→ Your assignment
Starting with the first line and ending with the line that holds "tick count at", repeat the material exactly.

→ The data

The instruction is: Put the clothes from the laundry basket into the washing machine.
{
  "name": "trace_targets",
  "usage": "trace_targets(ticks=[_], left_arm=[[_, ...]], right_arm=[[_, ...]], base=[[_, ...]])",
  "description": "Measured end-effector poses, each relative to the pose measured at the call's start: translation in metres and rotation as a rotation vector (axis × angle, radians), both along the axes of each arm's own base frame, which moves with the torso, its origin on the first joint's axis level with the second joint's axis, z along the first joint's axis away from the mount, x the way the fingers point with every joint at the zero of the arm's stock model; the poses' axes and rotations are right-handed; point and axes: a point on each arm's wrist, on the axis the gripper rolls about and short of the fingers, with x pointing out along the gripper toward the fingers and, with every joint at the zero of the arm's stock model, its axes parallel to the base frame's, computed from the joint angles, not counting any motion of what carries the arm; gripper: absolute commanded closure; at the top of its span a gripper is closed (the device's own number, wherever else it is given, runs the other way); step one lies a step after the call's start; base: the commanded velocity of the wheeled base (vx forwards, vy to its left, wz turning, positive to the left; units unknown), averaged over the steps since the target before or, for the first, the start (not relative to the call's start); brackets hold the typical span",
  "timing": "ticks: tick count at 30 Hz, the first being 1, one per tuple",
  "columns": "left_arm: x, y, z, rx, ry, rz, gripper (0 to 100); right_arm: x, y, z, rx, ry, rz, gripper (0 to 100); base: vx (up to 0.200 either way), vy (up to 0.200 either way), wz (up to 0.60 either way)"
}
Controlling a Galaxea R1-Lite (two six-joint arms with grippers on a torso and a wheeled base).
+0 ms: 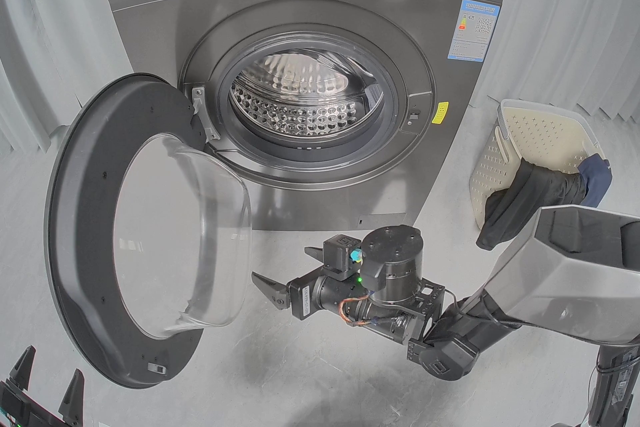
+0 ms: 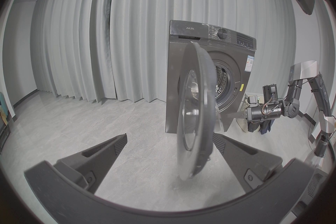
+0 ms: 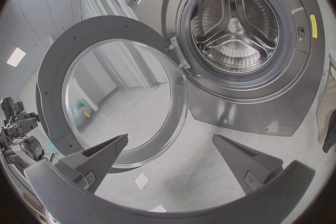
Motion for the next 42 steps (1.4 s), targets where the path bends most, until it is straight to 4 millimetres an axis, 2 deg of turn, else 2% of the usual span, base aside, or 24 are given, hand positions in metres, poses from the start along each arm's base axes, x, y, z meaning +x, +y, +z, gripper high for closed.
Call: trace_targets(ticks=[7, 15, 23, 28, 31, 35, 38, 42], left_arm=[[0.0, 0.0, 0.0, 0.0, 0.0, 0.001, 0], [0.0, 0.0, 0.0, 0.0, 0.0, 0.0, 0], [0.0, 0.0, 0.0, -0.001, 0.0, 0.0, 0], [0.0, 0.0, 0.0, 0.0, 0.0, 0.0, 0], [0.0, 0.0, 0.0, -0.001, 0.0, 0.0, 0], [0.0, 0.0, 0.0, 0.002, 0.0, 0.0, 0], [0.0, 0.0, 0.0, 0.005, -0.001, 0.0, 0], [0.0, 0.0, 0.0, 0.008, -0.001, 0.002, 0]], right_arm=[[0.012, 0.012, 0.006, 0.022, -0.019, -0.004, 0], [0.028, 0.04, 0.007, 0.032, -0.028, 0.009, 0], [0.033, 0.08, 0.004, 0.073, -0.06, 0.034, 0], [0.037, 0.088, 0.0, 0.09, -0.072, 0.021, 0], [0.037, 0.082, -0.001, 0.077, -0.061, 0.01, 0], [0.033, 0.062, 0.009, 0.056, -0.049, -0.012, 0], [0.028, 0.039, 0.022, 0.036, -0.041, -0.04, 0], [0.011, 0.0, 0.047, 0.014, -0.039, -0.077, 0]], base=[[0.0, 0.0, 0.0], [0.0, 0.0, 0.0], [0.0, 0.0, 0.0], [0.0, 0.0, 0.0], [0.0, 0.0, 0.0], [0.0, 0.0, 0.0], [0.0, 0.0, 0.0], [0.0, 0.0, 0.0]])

→ Result for this task
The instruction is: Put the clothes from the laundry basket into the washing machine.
{
  "name": "trace_targets",
  "usage": "trace_targets(ticks=[_], left_arm=[[_, ...]], right_arm=[[_, ...]], base=[[_, ...]])",
  "description": "Measured end-effector poses, each relative to the pose measured at the call's start: translation in metres and rotation as a rotation vector (axis × angle, radians), both along the axes of each arm's own base frame, which moves with the torso, its origin on the first joint's axis level with the second joint's axis, z along the first joint's axis away from the mount, x the way the fingers point with every joint at the zero of the arm's stock model; the poses' axes and rotations are right-handed; point and axes: a point on each arm's wrist, on the axis the gripper rolls about and short of the fingers, with x pointing out along the gripper toward the fingers and, with every joint at the zero of the arm's stock model, its axes parallel to the base frame's, computed from the joint angles, not counting any motion of what carries the arm; gripper: absolute commanded closure; at the top of its span a gripper is closed (the device's own number, wherever else it is given, runs the other way); step one lies a step after the call's start; base: the commanded velocity of the wheeled base (vx forwards, vy to its left, wz turning, positive to the left; units unknown), averaged over the steps since the target before or, for the first, the start (not relative to the call's start); brackets hold the typical span",
  "timing": "ticks: tick count at 30 Hz, the first being 1, one per tuple",

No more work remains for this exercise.